The uploaded scripts are placed carefully to match existing file structures currently on the websites. Heavy obfuscation is used in an attempt to evade some existing security measures.
Here's a snippet of the obfuscated malicious script:
Some of the attack vectors have also changed. Today, we see the following exploits in play:
- A PDF exploit
- Adobe Flash (the same Flash exploit we’ve seen Gumblar use in the past)
- Microsoft Office Web Components
All of these attacks are very recent and effective at compromising the client side victim in an effort to propagate their malicious payload worldwide. Coverage for the updated Trojan is still very low according to an analysis done through VirusTotal.
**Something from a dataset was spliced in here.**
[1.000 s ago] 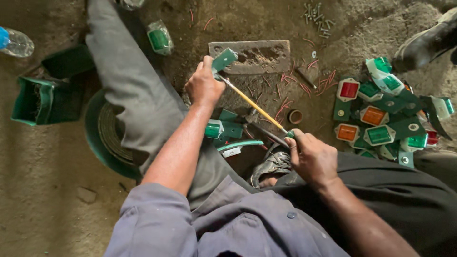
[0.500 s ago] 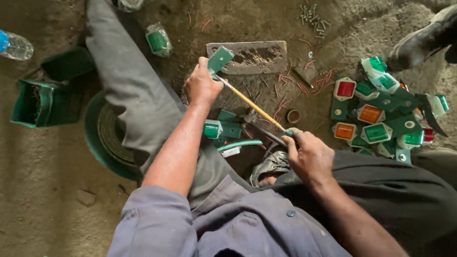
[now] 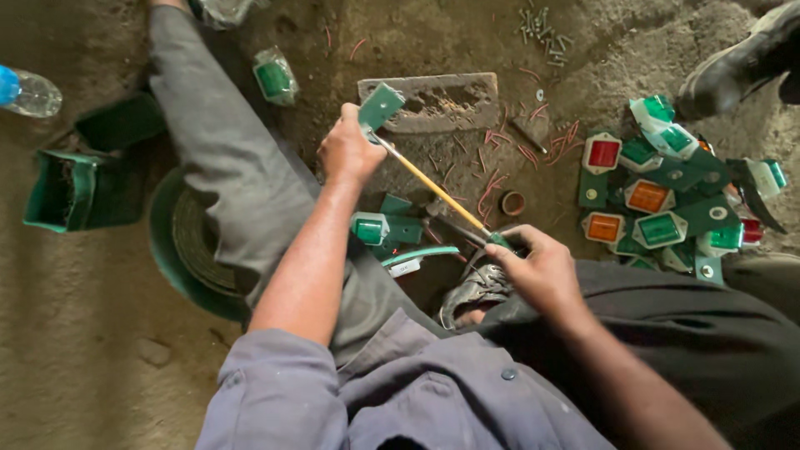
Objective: The person assembles small electrical components by placing colored plastic covers onto green metal plates, securing them with a hammer, and tightening screws with a screwdriver. Completed units are set aside on the floor.
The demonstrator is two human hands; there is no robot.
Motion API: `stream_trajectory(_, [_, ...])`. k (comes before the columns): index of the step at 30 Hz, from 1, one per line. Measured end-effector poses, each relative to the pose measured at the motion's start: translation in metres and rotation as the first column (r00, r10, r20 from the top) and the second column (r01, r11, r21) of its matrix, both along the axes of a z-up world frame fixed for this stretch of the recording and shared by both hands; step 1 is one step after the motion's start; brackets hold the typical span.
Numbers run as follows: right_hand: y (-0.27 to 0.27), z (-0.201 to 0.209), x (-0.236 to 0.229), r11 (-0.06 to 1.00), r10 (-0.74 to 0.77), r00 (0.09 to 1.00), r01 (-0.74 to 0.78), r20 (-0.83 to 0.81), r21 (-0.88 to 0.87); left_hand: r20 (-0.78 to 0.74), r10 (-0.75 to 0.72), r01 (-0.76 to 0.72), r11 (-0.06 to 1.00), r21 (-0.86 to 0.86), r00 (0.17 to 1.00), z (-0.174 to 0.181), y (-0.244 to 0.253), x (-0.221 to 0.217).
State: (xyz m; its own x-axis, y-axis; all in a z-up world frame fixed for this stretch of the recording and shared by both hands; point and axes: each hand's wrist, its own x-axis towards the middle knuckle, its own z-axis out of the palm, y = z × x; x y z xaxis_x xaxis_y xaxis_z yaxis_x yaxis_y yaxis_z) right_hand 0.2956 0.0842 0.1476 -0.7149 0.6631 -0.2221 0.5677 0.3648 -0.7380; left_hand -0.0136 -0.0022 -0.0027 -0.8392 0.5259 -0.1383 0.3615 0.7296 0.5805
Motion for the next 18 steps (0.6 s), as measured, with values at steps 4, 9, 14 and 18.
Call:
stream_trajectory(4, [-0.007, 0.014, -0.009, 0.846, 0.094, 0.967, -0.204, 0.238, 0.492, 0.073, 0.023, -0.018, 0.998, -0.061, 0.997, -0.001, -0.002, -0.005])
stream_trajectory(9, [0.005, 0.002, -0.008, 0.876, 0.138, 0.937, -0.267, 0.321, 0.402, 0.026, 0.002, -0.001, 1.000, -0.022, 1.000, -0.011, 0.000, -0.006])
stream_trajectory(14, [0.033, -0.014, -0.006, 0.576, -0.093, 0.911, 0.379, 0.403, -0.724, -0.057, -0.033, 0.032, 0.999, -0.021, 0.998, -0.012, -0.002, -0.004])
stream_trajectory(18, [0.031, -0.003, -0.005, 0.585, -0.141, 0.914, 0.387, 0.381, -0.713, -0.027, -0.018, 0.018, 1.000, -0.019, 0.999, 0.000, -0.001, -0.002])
Your best means of protection is to use protections provided by your IPS/IDS device and to apply the latest patches for all of the affected applications, if you haven’t already done so.
Gumblar is a force to be reckoned with, and this latest push of theirs is a true testament to that fact. As always, we’ll do our best to keep you informed of its changes and activities here.
Tue, Oct 20, 2009: Updated the chart to reflect the event count total at the end of Monday.